Records for the exercise:
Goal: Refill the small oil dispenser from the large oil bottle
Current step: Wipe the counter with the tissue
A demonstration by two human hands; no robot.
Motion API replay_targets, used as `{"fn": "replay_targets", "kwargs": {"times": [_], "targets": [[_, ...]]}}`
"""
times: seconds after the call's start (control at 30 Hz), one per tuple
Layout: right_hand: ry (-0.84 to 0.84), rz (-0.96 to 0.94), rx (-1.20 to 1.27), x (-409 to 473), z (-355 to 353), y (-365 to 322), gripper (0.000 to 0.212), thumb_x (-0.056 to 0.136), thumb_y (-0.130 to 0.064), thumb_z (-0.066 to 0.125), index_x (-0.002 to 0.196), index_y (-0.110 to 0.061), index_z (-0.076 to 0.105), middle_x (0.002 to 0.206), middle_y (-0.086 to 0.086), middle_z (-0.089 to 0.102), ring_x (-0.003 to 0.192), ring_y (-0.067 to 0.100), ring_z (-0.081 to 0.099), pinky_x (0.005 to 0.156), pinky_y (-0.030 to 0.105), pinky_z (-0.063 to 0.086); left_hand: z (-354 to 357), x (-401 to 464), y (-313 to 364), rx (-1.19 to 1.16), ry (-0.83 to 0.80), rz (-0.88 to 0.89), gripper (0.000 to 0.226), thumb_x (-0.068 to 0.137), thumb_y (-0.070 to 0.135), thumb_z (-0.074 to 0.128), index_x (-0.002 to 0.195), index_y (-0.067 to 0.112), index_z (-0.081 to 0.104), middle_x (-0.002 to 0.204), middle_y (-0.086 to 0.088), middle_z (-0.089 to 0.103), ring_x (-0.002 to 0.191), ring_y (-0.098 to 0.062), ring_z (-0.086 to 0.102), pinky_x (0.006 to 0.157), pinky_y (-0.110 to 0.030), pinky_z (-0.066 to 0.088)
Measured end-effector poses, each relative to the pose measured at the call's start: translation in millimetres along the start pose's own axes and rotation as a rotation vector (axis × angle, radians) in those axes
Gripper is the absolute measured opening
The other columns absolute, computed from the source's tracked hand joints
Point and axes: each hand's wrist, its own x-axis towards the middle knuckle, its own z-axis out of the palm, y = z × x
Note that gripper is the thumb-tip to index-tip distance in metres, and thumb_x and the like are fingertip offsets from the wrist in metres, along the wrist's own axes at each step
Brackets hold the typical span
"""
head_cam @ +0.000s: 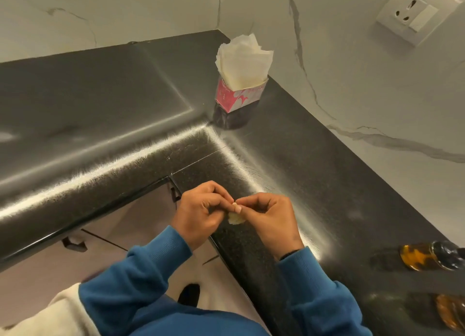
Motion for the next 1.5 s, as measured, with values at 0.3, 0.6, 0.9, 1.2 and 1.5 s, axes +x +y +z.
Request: {"fn": "replay_targets", "kwargs": {"times": [0.3,0.6,0.9,1.2,1.5], "targets": [[0.315,-0.319,-0.749,96.9,21.9,50.7,0.006,0.082,-0.001,0.073,0.079,-0.005,0.077,0.081,0.006,0.067,0.075,0.022,0.055,0.07,0.015,0.032,-2.6,5.5,-24.6,0.115,-0.006,-0.334,0.044,0.089,0.012,0.072,0.132,0.018,0.064,0.14,0.005,0.059,0.134,-0.006,0.049,0.114,-0.028,0.038],[-0.193,-0.42,-1.147,121.1,65.4,101.3,0.056,0.09,-0.018,0.057,0.144,-0.005,0.046,0.143,0.014,0.05,0.137,0.031,0.042,0.115,0.046,0.034,11.5,31.6,-43.9,0.45,-0.239,-0.299,0.073,0.093,0.008,0.048,0.158,0.015,0.016,0.167,0.002,0.009,0.154,-0.015,-0.006,0.123,-0.029,-0.011],[-0.029,0.063,-1.254,199.4,4.0,76.4,0.052,0.103,-0.03,0.031,0.144,0.0,0.039,0.151,0.018,0.039,0.14,0.033,0.033,0.115,0.046,0.024,26.2,71.6,-51.8,0.625,-0.349,-0.328,0.071,0.095,0.008,0.043,0.159,0.01,0.013,0.168,-0.007,0.004,0.155,-0.022,-0.007,0.125,-0.036,-0.008],[-0.426,-0.395,-1.258,162.6,68.0,68.2,0.07,0.103,-0.032,0.035,0.158,-0.015,-0.005,0.165,0.012,-0.008,0.153,0.028,-0.007,0.124,0.046,0.005,22.5,59.8,-68.2,0.617,-0.166,-0.395,0.066,0.092,-0.001,0.039,0.156,0.013,0.027,0.166,-0.001,0.02,0.155,-0.015,0.008,0.123,-0.03,-0.006],[-0.223,0.02,-1.177,135.8,-40.4,92.3,0.073,0.101,-0.03,0.04,0.158,-0.013,-0.002,0.165,0.014,-0.011,0.152,0.029,-0.009,0.123,0.043,0.002,118.1,120.9,-44.1,0.768,-0.647,-0.114,0.06,0.094,0.008,0.04,0.154,0.014,0.031,0.162,-0.004,0.031,0.149,-0.016,0.027,0.125,-0.037,0.005]]}}
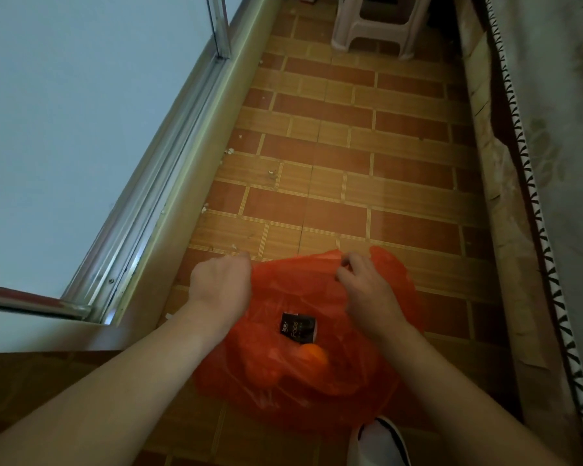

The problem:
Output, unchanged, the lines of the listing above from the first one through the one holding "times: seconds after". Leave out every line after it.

Reply to the task:
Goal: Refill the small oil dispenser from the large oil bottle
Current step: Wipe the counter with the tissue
A demonstration by two human hands; no robot.
Motion API replay_targets, used as `{"fn": "replay_targets", "kwargs": {"times": [_], "targets": [[_, ...]]}}`
"""
times: seconds after the call's start (control at 30 Hz), one per tuple

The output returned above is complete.